In a letter to members, chairman Kevin Parry (also a non-executive of DMGT, owner of the Daily Mail) notes that Nationwide has grown to become the UK’s largest building society by successfully acquiring and integrating more than 250 other organizations in its 140 years of history.
Indeed, in the wake of the great financial crisis it honorably became the savior of last resort for struggling building societies.
Virgin Money is different. It is a publicly traded company that has been run on a very different basis.
It will be alongside Nationwide for the next few years before full integration. At a minimum, members should be consulted (through town meetings or some other similar mechanism) about whether the transaction is in their best interests.
If the mutual legacy is in danger of being diluted, a member vote might be the most democratic way to proceed.
Not all transactions carried out by mutuals have proven to be in the best interest of members.
The 2009 merger of the Co-operative Bank and Britannia Building Society turned out to be a disaster for everyone involved, including the deal’s advisers.
Liverpool Victoria LV’s effort to sell itself to private company Bain Capital in 2021 was rejected by members after a sustained campaign by this newspaper.
All signs suggest that Crosbie and Nationwide’s board of directors are making a smart purchase.

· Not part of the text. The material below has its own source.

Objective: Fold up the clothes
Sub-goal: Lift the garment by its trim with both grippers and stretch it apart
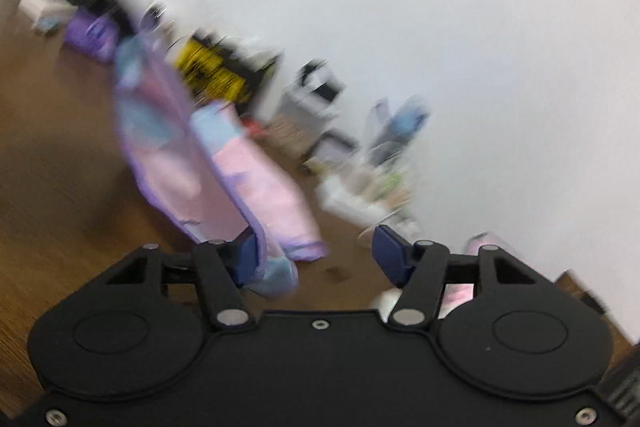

However, given Virgin Money’s history as a bank built on agglomeration, members need to be reassured that due diligence is thorough.
Too many mistakes have been made in past financial mergers.
Who can forget the Bank of Scotland and Halifax disaster and the disappearance of shareholder value?
History demands great care and attention. After all, it is members’ funds, dating back to Nationwide’s beginnings in 1884, that are at stake.